WordPress で会員制のサイトを作成するためのプラグインを調査していた際に Theme My Login というプラグインを見つけました。このプラグインを利用すると簡単に会員制サイトが作成できるということでしたが、そもそもプラグインでの会員登録をどのようにして実現しているか興味があって調査してみました。
きっかけはプラグインのエラー表示から
早速 Theme My Login プラグインを有効化し、登録ページを表示してみると「現在、ユーザー登録はできません」というメッセージが表示されまして。
原因を調査すると、WordPress のダッシュボードの『設定 > 一般』から『メンバーシップ』の『だれでもユーザー登録ができるようにする』をチェックする必要があるようです。このチェックボックスのオンオフが内部的にどのような挙動をするのか興味があって調べてみました。
users_can_register とは?
まず、この設定画面のソースコードである options-general.php を確認すると
get_option( ‘users_can_register’ ) した値を表示していることがわかりました。get_option は WordPress Codex によれば options テーブルからの値の取得です。
https://wpdocs.osdn.jp/関数リファレンス/get_option
つまりこのチェックボックスは users_can_register というキーでDBにデータを書き込みそれをもとに処理や表示を切り替えるためのフラグだとわかります。
users_can_register から会員登録(ユーザー登録)まで処理を追う
では実際に users_can_register を利用して処理や表示を切り替えている箇所を調べてみます。該当箇所は何か所かあるのですが、最も該当数が多いのは wp-login.php でした。どうやら users_can_register が有効の状態ではログイン画面に登録用のリンクが表示され、それをクリックするとユーザー登録用のページ wp-login.php?action=register へと遷移するようになっているようです。
register アクションの調査
register action については wp-login.php 内に
switch ( $action ) で処理を分岐させている箇所があり、その switch 節の中の case ラベルとして
confirm_admin_email
lostpassword
など様々なアクションごとの処理が定義されています。
アクションごとの処理はさらにGETの場合(テンプレートの表示処理)と、POSTの場合(『登録』などのフォームボタンクリック時の処理)に分かれており、if ( $http_post ) から始まる if 節の中身が POST の場合の処理です。
POST の場合の処理を確認すると、register_new_user というメソッドがWordPress標準の会員登録処理の実処理であることがわかります。
register_new_user の処理から、会員情報(ユーザー情報)の登録処理と管理しているDBを調べる
register_new_user については残念ながら日本語サイトで解説はないのですが(2020/05/06 現在)下記WordPressの開発者向けサイトから概要や、ソースコードそのものの確認が可能です。
https://developer.wordpress.org/reference/functions/register_new_user/
ソースコードを読む限りでは、パスワードを自動生成し、DBへのユーザーの登録処理は wp_create_user に任せているようです。
wp_create_user も user_login, user_email, user_pass で compact した Array を生成して wp_insert_user に処理を任せています。
wp_insert_user まで読み進むと、ようやく $wpdb->users に対して $wpdb->update または $wpdb->insert していることがわかります。
つまり、 WordPress 標準機能で追加されたユーザーは users テーブルに挿入されます。なお、ここで気になるのがユーザー生成時のロールですが、wp_insert_user 呼び出し時の引数オブジェクトに role というプロパティが設定されていればそれが設定されますし、設定されていなければデフォルトのロールが用いられます。
ただしロールについては users テーブルには格納されていません。
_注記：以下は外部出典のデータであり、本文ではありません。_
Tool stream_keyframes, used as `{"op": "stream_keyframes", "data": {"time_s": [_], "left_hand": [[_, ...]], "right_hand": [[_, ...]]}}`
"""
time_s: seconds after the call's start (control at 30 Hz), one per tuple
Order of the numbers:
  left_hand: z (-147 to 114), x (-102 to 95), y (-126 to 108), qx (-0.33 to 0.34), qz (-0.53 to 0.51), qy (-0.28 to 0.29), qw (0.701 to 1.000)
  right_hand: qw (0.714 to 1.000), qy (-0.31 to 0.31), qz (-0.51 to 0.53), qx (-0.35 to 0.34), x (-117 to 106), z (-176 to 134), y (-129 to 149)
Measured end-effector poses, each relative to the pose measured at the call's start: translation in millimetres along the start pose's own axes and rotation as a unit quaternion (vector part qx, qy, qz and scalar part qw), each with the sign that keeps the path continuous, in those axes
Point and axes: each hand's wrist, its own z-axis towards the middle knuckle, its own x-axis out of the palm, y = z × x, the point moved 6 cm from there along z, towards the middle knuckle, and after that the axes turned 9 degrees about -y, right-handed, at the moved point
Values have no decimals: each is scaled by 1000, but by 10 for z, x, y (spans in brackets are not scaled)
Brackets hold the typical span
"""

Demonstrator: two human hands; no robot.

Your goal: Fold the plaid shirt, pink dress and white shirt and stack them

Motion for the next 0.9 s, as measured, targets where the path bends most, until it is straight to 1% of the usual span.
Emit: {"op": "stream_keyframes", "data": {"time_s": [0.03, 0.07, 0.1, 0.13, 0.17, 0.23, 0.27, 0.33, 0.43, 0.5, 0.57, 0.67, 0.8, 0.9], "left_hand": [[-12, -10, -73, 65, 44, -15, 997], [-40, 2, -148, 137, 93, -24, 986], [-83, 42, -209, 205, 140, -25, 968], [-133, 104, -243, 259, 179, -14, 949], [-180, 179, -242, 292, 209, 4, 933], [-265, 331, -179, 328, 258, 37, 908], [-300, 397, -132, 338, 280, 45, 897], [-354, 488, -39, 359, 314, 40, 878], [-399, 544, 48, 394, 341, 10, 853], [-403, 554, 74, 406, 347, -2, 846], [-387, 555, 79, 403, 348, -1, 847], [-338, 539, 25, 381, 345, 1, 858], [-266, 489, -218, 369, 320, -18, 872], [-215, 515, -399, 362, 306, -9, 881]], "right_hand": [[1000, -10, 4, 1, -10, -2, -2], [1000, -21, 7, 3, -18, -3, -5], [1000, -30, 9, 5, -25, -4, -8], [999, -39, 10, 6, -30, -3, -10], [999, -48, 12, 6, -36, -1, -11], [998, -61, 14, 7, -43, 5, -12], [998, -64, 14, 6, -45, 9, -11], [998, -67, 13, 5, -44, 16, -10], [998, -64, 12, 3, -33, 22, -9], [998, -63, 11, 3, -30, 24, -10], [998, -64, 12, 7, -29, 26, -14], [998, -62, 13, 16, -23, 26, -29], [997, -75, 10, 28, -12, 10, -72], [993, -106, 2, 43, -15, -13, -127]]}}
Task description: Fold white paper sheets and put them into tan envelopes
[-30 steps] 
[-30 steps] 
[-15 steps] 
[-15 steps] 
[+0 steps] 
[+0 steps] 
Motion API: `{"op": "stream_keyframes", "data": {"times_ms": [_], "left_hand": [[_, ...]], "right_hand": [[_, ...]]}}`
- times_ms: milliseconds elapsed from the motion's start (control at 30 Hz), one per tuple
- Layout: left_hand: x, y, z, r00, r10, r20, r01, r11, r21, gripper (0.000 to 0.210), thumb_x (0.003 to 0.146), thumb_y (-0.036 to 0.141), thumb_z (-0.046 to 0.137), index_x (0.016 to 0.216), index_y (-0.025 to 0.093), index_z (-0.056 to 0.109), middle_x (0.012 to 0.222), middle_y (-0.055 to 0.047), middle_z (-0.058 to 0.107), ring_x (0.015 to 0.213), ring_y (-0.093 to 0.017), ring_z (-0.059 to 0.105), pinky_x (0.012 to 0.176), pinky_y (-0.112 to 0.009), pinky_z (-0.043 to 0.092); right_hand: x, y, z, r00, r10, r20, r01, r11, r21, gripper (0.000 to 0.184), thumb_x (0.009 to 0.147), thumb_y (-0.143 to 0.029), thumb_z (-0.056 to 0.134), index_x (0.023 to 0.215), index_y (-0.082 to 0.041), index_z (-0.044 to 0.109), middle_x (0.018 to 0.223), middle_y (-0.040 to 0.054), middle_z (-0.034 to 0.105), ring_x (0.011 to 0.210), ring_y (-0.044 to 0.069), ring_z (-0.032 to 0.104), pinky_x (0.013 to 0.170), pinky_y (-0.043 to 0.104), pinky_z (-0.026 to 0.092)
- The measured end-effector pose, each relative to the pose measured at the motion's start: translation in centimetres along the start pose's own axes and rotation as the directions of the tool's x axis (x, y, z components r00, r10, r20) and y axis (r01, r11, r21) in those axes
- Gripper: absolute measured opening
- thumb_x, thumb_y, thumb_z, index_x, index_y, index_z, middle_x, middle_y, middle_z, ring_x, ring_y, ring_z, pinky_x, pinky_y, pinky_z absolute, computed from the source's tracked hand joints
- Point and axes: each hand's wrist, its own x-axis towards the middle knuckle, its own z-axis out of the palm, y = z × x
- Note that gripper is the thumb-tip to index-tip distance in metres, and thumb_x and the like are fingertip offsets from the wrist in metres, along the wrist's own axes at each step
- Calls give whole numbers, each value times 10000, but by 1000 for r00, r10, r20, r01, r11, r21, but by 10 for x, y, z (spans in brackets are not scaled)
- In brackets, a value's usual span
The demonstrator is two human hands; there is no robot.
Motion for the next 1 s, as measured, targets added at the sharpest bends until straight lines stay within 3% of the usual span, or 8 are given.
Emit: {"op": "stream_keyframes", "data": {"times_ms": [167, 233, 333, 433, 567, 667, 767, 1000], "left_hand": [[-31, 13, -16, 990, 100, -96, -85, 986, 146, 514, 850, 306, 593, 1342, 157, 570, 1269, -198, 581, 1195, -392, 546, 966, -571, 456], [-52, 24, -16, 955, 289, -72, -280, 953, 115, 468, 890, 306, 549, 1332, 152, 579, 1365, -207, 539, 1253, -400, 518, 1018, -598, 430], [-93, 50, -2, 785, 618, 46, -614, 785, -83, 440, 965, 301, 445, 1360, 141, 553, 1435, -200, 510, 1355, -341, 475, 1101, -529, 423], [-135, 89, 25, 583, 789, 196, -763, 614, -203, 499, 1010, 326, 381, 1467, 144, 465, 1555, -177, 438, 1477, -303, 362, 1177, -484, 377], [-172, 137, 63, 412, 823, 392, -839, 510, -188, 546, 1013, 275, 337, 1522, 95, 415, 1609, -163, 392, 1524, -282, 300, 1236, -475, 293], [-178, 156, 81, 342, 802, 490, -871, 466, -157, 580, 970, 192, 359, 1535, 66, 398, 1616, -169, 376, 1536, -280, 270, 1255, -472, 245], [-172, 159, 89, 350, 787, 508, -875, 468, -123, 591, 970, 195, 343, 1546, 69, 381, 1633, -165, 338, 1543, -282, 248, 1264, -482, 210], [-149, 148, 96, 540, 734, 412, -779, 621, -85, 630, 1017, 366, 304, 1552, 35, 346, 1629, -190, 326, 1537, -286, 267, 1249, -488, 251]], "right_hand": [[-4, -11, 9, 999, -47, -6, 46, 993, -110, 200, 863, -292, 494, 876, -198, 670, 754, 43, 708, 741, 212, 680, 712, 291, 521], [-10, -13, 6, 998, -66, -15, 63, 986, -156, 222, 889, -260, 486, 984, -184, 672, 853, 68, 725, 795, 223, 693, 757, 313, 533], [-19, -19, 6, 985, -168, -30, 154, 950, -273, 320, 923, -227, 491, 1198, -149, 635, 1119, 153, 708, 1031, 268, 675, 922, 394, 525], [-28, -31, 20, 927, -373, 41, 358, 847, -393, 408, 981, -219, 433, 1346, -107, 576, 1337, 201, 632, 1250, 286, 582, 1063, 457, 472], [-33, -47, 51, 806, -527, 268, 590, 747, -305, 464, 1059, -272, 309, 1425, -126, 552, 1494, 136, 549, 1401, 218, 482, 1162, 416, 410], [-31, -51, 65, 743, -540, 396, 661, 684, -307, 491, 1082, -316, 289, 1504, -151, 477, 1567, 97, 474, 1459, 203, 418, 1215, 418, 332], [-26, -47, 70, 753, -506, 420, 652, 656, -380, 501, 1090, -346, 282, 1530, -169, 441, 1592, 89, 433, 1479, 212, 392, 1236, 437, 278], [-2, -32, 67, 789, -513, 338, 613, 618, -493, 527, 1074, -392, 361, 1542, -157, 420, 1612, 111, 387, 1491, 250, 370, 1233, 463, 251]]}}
というのも users テーブルに格納されているのは認証に必要な情報のみで、それ以外のデータはすべて usermeta テーブルに格納されているからです。
usermeta テーブルには meta_key = wp_capabilities のレコードがあり、meta_value にシリアライズされた ロール情報が格納されています。
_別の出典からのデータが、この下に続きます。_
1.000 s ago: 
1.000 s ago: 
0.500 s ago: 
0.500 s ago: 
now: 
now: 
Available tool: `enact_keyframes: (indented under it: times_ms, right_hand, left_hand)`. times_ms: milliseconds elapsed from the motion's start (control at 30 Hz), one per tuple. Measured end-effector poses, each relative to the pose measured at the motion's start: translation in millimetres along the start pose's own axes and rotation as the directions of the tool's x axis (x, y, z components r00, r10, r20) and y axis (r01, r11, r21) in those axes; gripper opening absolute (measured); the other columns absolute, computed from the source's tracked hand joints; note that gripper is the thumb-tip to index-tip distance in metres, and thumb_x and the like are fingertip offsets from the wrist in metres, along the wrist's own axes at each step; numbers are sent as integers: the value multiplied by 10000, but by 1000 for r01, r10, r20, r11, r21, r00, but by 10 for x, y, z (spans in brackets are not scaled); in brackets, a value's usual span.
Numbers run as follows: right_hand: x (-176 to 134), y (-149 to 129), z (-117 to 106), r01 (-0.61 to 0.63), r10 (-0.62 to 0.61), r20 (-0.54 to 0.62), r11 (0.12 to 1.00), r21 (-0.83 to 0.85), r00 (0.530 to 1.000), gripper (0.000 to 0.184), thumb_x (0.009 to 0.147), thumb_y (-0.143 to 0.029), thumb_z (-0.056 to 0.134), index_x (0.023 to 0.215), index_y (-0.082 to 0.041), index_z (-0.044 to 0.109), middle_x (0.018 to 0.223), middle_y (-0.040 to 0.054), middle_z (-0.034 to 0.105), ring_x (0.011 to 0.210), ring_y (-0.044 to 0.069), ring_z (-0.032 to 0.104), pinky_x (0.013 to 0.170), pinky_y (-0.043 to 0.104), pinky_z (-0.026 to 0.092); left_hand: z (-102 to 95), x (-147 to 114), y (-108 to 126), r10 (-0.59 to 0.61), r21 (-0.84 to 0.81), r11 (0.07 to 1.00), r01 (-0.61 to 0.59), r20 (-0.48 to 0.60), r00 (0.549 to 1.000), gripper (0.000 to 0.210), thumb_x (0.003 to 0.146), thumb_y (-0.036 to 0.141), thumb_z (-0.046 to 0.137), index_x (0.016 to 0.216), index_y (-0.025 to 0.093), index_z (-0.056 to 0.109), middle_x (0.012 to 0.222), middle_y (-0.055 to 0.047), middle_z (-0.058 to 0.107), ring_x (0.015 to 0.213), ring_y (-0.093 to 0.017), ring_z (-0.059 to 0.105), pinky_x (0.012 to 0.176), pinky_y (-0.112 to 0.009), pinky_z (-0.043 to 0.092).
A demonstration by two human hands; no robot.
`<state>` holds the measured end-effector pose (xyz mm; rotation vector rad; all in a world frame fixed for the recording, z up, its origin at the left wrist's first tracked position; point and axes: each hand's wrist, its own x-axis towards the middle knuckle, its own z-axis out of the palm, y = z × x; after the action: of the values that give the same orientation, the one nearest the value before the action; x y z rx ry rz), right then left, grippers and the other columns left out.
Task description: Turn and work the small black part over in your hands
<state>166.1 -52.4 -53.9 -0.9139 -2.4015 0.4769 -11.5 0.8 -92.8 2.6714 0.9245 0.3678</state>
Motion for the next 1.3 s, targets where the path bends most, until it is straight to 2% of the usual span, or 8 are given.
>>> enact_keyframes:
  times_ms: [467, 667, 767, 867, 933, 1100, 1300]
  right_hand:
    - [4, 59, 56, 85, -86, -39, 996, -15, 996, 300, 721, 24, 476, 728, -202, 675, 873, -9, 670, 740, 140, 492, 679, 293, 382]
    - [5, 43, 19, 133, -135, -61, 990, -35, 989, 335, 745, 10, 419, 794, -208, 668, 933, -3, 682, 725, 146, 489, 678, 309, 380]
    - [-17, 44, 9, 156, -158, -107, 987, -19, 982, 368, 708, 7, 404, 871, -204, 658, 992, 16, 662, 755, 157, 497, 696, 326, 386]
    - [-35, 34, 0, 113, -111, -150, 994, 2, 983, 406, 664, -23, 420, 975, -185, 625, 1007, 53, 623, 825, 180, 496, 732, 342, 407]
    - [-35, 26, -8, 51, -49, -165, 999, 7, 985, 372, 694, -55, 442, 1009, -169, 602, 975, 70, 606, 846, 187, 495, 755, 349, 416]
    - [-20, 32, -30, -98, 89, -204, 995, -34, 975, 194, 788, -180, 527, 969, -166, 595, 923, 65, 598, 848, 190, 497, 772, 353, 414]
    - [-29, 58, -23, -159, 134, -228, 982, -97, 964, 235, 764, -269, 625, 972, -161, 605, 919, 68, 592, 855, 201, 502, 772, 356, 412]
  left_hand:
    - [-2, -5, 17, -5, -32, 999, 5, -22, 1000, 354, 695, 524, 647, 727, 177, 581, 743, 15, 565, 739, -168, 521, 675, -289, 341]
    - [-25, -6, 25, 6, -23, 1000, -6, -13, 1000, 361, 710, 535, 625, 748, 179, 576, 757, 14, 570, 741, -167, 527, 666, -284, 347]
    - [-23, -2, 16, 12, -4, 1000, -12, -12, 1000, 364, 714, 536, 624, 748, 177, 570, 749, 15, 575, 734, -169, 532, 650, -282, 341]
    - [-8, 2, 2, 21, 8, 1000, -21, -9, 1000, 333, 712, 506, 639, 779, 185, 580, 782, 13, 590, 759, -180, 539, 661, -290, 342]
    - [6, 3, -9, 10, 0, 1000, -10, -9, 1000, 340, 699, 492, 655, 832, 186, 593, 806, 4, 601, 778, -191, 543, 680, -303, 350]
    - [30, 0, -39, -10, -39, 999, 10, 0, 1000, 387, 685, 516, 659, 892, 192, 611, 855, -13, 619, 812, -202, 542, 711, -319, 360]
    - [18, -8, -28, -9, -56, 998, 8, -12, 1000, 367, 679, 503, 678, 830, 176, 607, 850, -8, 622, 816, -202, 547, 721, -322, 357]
ここまでで、WordPress のデフォルト機能がユーザー情報をどのように格納しているかがわかりました。
実際のプラグインではどのようにユーザー情報を登録しているか?
それでは、その他のプラグインではどのようにユーザー情報を登録、管理しているのでしょうか?あるプラグインを例にとって調べてみると、まず wp-login.php をそのまま使用するのではなく、add_action によるフックを行い、ログインページや登録ページを別に用意しているようです。また、ユーザーの登録には wp_create_user を利用していました。
この場合、ユーザー情報自体はusersテーブルに登録されてしまいますから、
wp-login.php からログインできてしまいます。その結果、プロフィールの編集はともかくとして、ダッシュボードも閲覧できてしまいます。
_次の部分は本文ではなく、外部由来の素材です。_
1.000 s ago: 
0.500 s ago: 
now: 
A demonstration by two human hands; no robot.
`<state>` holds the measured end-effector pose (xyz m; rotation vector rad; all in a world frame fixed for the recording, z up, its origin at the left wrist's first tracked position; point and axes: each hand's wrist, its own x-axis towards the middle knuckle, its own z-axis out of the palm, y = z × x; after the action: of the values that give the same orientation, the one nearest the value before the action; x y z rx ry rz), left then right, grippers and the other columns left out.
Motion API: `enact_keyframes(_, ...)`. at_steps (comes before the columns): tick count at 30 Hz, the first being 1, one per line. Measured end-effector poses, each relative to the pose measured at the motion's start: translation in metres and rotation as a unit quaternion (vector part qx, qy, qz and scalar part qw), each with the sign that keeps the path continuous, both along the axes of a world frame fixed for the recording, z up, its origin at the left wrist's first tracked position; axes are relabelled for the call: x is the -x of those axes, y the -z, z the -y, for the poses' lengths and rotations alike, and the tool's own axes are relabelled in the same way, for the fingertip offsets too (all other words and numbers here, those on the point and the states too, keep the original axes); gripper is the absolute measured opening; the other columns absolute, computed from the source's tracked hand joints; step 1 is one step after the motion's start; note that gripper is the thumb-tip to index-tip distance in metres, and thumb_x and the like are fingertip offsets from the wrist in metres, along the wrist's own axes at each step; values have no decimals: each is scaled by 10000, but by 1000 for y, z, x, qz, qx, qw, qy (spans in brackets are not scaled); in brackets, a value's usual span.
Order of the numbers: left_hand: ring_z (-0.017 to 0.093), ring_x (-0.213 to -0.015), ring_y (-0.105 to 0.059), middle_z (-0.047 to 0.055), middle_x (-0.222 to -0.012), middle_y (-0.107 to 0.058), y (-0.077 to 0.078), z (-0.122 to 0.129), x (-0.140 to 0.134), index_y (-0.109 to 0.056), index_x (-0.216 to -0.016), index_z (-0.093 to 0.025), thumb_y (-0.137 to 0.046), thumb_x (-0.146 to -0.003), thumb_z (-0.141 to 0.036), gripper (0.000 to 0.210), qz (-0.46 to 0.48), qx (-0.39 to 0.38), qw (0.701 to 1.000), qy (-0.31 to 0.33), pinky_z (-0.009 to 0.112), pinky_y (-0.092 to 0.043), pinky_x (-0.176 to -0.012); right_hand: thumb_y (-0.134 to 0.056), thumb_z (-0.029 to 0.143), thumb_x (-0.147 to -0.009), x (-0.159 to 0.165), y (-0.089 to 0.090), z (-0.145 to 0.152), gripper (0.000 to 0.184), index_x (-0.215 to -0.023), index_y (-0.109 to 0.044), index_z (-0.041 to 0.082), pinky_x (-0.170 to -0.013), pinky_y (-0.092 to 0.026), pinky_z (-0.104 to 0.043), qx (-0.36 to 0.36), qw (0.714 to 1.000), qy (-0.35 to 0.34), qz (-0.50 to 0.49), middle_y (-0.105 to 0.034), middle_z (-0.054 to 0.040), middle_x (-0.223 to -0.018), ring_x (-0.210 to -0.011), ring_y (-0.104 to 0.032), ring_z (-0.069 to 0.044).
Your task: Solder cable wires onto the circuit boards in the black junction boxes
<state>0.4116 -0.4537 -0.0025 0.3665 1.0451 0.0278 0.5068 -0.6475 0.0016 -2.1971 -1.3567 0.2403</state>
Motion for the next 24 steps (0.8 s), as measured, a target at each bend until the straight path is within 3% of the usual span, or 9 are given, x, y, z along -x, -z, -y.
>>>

調べてみると、このプラグインでは Profiles など各種機能は有償の別エクステンションとなっているようでした。そのため、有償エクステンションなしではそれほど凝った管理方法になっていない可能性があります。次回は Simple Membership など、プロフィール登録機能がついているといわれているプラグインなどを参考 WordPressプラグインによる会員サイト構築のやりかたについて考察を進めていきます。